* _Supplied material_:
===

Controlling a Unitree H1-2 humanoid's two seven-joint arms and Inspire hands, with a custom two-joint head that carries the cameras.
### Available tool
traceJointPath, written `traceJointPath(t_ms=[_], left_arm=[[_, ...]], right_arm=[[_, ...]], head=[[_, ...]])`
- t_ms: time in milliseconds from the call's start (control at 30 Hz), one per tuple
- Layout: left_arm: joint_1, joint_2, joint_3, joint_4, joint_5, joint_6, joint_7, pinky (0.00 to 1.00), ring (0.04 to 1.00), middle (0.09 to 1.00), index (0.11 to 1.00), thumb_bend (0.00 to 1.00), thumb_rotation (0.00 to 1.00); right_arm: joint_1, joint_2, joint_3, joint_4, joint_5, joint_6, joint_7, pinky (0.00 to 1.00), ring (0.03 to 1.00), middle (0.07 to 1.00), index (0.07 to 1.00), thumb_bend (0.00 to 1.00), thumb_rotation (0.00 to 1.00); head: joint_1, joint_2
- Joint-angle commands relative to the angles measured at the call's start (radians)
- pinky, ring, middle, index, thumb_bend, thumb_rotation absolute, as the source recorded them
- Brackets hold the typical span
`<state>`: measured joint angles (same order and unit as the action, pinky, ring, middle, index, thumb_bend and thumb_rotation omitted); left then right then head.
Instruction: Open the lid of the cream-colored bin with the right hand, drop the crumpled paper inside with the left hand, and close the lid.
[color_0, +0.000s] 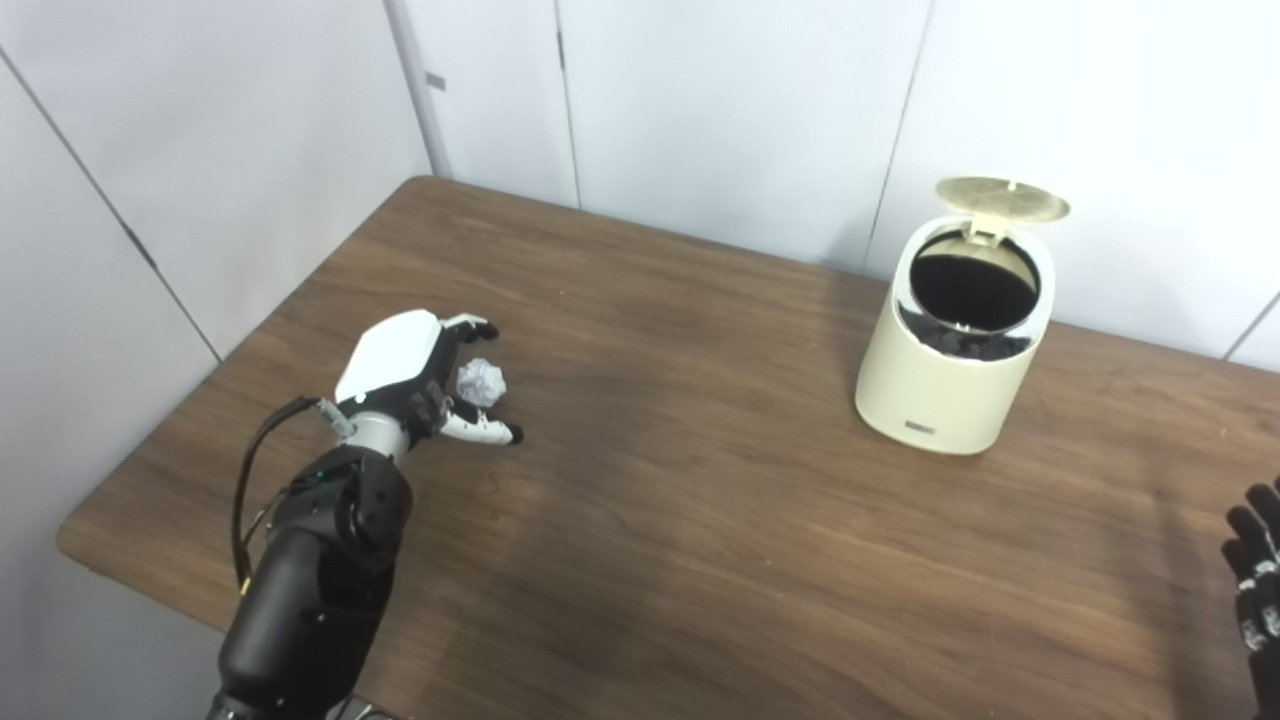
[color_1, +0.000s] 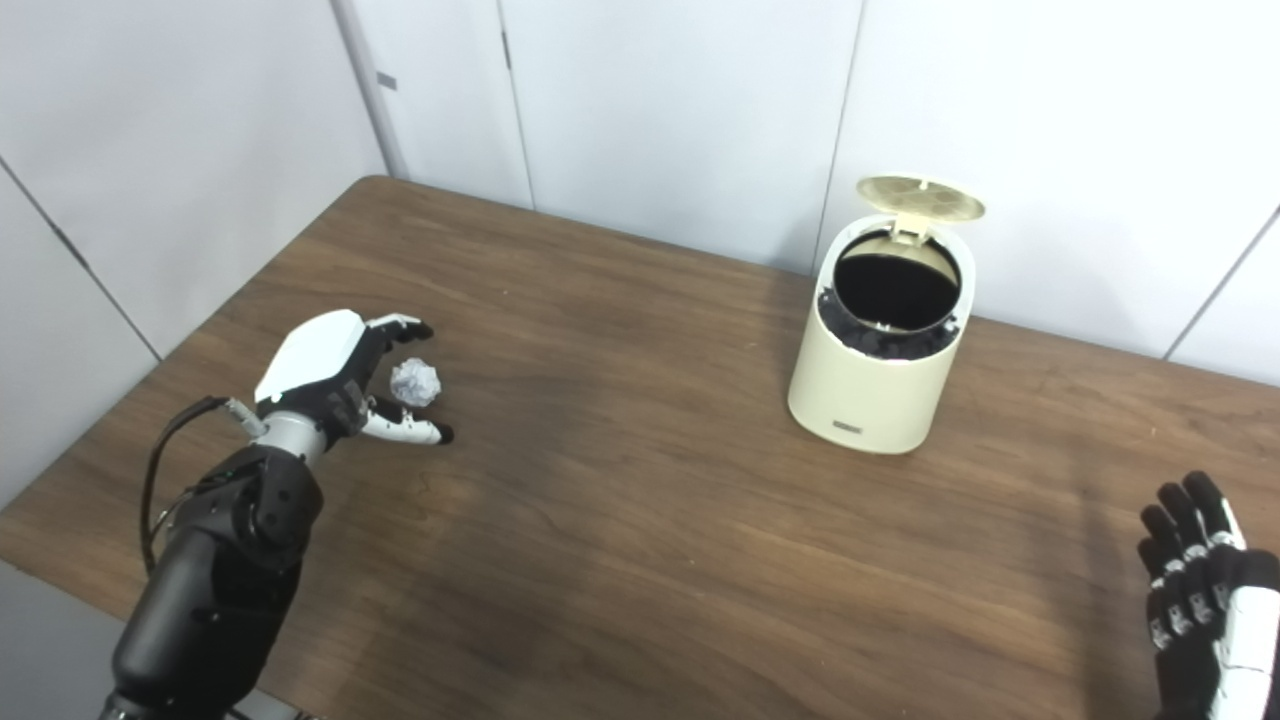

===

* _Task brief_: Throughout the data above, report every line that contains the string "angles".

* _Written solution_:
- Joint-angle commands relative to the angles measured at the call's start (radians)
`<state>`: measured joint angles (same order and unit as the action, pinky, ring, middle, index, thumb_bend and thumb_rotation omitted); left then right then head.

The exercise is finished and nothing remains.